Updated: Dec 7, 2021
This early post-Soviet Lithuanian banknote represents the 1st denomination of the First Talonas (1991). The term "talonas" is the Lithuanian word for coupon. As Lithuania initially intended to used them as temporary coupon currency, similar to the Georgian Kuponi. Until a long-term national currency could be introduced. (SEE: A Brief History of the Talonas)
Notably only the first 3 denominations of the First Talonas utilize a coupon like appearance.
The observe is relatively simple, with an illustration of Meadow Sage. It can be found naturally in the Nemunas and Nevėžis River valleys. Meadow Sage is used in traditional folk medicine, such as an anti-inflammatory paste, which can be used to reduce eye redness. In addition, to being used as a spice for food and wines. Notably the color of this illustration changes with it's denomination. This color ranges from rust brown (0.10 Talonas), gray-blue (0.20 Talonas), and green (50 Talonas).

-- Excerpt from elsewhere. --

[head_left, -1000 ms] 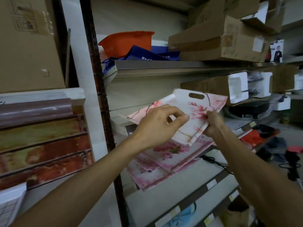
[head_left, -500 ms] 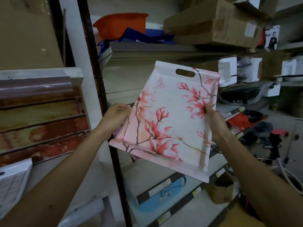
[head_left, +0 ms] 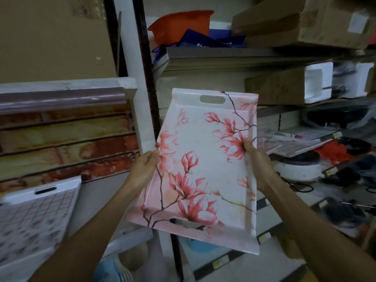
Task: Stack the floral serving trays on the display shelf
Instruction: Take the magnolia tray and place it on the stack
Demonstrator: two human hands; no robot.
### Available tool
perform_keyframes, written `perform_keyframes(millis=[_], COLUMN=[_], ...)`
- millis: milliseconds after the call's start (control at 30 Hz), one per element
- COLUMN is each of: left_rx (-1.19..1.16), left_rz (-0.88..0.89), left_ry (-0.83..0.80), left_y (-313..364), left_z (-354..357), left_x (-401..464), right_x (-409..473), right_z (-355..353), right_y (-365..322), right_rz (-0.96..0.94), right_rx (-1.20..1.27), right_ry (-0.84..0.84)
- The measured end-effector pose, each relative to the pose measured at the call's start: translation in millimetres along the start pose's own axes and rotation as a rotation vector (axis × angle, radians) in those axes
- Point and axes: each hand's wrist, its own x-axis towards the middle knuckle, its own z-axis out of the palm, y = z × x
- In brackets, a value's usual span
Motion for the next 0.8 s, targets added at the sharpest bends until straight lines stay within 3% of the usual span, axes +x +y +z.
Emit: perform_keyframes(millis=[467, 800], left_rx=[-0.078, -0.083], left_rz=[-0.108, -0.188], left_ry=[0.131, 0.074], left_y=[-68.0, -122.0], left_z=[-92.1, -184.7], left_x=[-41.6, -56.9], right_x=[-19.8, -38.1], right_z=[100.1, 191.9], right_y=[42.9, 89.8], right_rz=[0.045, 0.119], right_rx=[-0.109, -0.093], right_ry=[-0.134, -0.197])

The illustration is overlaid with text, most recognizable being a large "0.10". Clearly representing the note's overall value. This is paired with the text "TALONAS", seen directly above. The black overlaid text above the beforementioned "0.10", roughly translates to: "Security Paper, Counterfeiting is punishable according to the law".

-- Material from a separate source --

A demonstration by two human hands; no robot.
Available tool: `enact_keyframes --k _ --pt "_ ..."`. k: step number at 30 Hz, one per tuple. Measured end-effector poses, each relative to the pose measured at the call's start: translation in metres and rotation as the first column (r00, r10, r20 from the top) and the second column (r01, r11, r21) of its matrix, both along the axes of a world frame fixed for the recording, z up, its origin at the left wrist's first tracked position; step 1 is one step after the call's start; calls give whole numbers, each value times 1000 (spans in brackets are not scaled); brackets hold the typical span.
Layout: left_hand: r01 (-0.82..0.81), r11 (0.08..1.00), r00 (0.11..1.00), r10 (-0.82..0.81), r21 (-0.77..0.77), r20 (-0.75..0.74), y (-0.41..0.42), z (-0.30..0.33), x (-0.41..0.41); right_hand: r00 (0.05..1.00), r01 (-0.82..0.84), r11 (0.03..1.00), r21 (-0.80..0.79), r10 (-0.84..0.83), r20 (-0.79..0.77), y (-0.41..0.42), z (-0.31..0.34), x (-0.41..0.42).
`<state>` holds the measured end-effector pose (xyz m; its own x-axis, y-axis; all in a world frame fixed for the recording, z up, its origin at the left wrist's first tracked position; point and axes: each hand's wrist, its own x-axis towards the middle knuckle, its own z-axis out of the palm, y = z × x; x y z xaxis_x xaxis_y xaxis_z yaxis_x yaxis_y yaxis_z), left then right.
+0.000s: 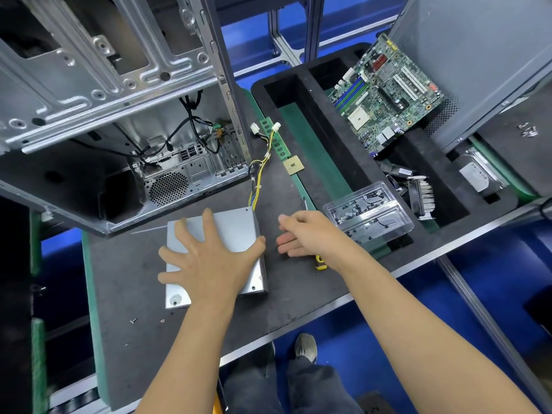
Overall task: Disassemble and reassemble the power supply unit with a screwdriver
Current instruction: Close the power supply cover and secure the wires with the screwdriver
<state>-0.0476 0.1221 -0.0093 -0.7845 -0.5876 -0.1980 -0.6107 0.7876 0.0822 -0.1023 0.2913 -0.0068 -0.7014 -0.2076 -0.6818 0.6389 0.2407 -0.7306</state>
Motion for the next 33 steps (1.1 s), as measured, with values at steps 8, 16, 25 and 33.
enact_keyframes --k 8,16,25,33 --pt "1 1000 1000 -1 2 4 1 -1 -4 998 27 999 31 -25 -58 -3 -2 5" --pt "-30 999 1000 30 37 -4 4 1 -8 989 33 996 89 -20 -143 -4 -4 7" --pt "-24 984 999 30 177 -33 -14 11 -2 969 -114 992 50 122 -214 -21 -2 20" --pt "-48 756 989 127 653 -75 -96 -4 44 885 -376 898 230 421 -196 -40 12 24"
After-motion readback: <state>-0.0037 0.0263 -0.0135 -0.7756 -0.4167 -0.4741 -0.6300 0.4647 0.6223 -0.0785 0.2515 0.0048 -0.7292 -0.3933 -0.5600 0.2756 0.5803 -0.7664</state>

The note's serial number can be seen below (AO 6750192), ending in a large asterisk/star (*). As an additional security measure, the note features a waved underprint pattern, within its gold background. This pattern can be seen as white horizonal waves, formed by the unprinted portions. Which intermeshes with overlapping green and brown waves, forming "wire mesh pattern.
Notably it appears above the "TALONAS" text, in additional to the line above and below it. Pointing it being layered print above the background. Although due to it not interfering with text "0.10", it may be added within the same layer. Which has it's practical applications, as 0.10 (Seen Here), 0.20, and 0.50 Talonas notes can be printed from the same note blanks.
The reverse is relatively sparse featuring a large Coat of Arms of Lithuania at it's center. The text above simply translates to the "Lithuanian Republic". While the note's issue date (1991) is listed below. Notably this is overprinted on a gold underprint.
This underprint features white horizonal waves, formed by the unprinted portions. At first glance it may appear similar to the observe underprint pattern. Although these "waves" are broader at the center and are more tightly pack outside it. While the observe features strips of broad waves, with tighter waves closer toward the upper and lower edges.
A Brief History of the Talonas
The Talonas currency was divided into 2 series, the First (1991) and Second (1992). The First Talonas series of banknotes were introduced as a temporary currency. During independent Lithuania's efforts to disassociate itself from the Soviet Ruble and the Soviet Union (1922-1991). As dependency on the hyperinflated Soviet Ruble, made pricing for everyday goods and services difficult.
The First Talonas was 5 August 1991, under the orders of Prime Minster Gediminas Vagnorius (1957-20xx). The system was unorthodox, Lithuanian salaries were paid in Soviet Rubles. While 20% of the salary was paid in First Talonas, up to 200 Talonas. Notably these banknotes lacked an officially named subdivision, instead using a simple decimal value.
In theory, Talonas banknotes were equally valued to the former Soviet Ruble. Purchases involving Talonas were equally unorthodox, as they had to be double paid. An item's or service's posted price had to be paid in an equal amount of Soviet Rubles and First Talonas. Although due to salary payments in 20% First Talonas, met equal Ruble-Talonas payments were impractical.
This was due to design, as it would force consumers to retain 80% their salary in savings. It forced the prices of expensive goods to drop, due lack of consumers. As consumers would require multiple pay-cycles to acquire enough Talonas for these purchases. Although due to new Russian monetary restrictions and delays in adopting a new long-term currency. The inflationary problem was not confronted as originally intended.
The Second Talonas was introduced on 1 May 1992, as a second temporary solution. As inflation was greater in post-Soviet Russia, than in Lithuania. The Second Talonas was introduced as a true parallel currency, unlike the First Talonas. Thus allowing the Lithuanian government to counter some effects of hyperinflation.
To the degree the Ruble was outright abandoned, in 1 October 1992. Allowing the Talonas to become the sole currency of Lithuania. On 25 June 1993, the Talonas was replaced by the Litas, at a rate of 100 Talonas to 1 Litas. Which in turn was replaced by the Euro, on 1 January 2015.
First Talons "Coupon" Gallery
(Gallery contains all sub-denomination First Talonas banknotes)
First Talons "Zoo Tickets" Gallery
(Gallery contains only banknotes within the database)
This note dimensions are 85 x 55mm or 3.35 x 2.17 in, smaller than a US Dollar.
Early coupon-style Talonas notes were often printed with misaligned artwork.
The Litas was replaced by the Euro, at a rate of 3.4528 Litas to 1 Euro.
No coins were minted for either the First or Second Talonas currency.